This skill implements robust API rate limiting using token bucket, sliding window, and Redis-backed algorithms to protect services from abuse. It provides per-user and per-endpoint controls, tiered limits, and standard response headers so integrators can enforce fair usage and prevent denial-of-service conditions. The implementation is production-ready for TypeScript environments and integrates with common frameworks like Express.

How this skill works

The skill offers multiple algorithms: token bucket for burst tolerance, sliding window for accurate rolling limits, and fixed-window for simple scenarios. Redis is used for distributed coordination so limits remain consistent across multiple instances.
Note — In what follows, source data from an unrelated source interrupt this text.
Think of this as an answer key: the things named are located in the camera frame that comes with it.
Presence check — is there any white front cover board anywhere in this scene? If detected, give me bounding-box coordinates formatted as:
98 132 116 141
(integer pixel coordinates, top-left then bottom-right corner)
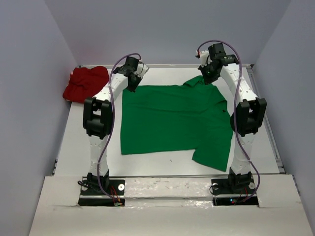
30 175 312 236

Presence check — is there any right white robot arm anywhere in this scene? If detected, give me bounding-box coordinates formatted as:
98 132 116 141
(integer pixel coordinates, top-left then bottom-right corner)
196 41 267 196

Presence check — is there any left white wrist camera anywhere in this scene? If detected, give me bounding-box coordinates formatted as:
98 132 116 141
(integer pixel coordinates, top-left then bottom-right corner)
135 62 150 79

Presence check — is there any green t-shirt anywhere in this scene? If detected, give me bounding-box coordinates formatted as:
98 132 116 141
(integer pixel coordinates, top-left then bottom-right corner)
120 76 233 172

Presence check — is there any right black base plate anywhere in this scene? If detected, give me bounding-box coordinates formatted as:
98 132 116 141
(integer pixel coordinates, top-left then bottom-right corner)
209 178 259 207

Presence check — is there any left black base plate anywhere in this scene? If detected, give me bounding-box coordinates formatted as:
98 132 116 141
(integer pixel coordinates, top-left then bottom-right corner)
77 178 126 207

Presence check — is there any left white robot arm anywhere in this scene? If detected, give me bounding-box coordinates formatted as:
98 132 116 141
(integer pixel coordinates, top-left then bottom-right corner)
83 53 149 194

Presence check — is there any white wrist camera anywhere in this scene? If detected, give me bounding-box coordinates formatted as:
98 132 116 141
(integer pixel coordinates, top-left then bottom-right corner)
135 62 150 79
195 50 212 67

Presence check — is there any aluminium table frame rail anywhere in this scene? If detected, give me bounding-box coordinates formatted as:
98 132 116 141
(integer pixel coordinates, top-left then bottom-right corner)
50 63 286 177

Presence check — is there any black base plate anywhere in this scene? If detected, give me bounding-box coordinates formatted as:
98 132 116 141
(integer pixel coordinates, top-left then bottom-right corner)
209 178 259 207
77 178 126 207

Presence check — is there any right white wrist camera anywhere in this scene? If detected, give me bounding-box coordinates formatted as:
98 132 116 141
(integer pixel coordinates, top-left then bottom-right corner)
195 50 212 67

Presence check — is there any red t-shirt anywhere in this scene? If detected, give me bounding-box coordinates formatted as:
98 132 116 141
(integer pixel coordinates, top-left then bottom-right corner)
63 66 109 104
Middleware hooks inject X-RateLimit headers and return 429 responses with Retry-After when limits are exceeded.

When to use it

  • Protect public APIs from automated abuse or scraping
  • Enforce tiered quotas for free, pro, and enterprise plans
  • Prevent denial-of-service and traffic spikes from affecting stability
  • Throttle specific heavy endpoints (uploads, search) per-user or per-key
  • Coordinate limits across multiple servers using Redis

Best practices

  • Prefer Redis-based algorithms for multi-instance deployments
  • Expose X-RateLimit-Limit, X-RateLimit-Remaining, X-RateLimit-Reset, and Retry-After headers
  • Return HTTP 429 with a clear Retry-After value and structured error body
  • Use token bucket for bursty traffic and sliding window for precise control
  • Monitor metrics and test under realistic load to tune capacities
  • Apply tiered limits per API key or account and document quotas clearly

Example use cases

  • Apply a token-bucket limiter to login and authentication endpoints to allow brief bursts but stop rapid retries
  • Use sliding-window limits on search APIs to enforce per-minute rolling quotas for paid plans
  • Attach Redis-backed middleware across all API servers to keep client counters consistent
  • Implement tiered hourly quotas: Free 100/hr, Pro 1,000/hr, Enterprise 10,000/hr
  • Return standard rate-limit headers so client SDKs can gracefully back off and retry

FAQ

Which algorithm should I choose for my public API?

Use token bucket for endpoints that need burst tolerance, sliding window for precise rolling limits, and fixed window only for very simple cases where spikes are acceptable.

Do I need Redis for rate limiting?

For single-instance apps you can use in-memory buckets, but use Redis for distributed deployments to ensure counters are consistent across instances.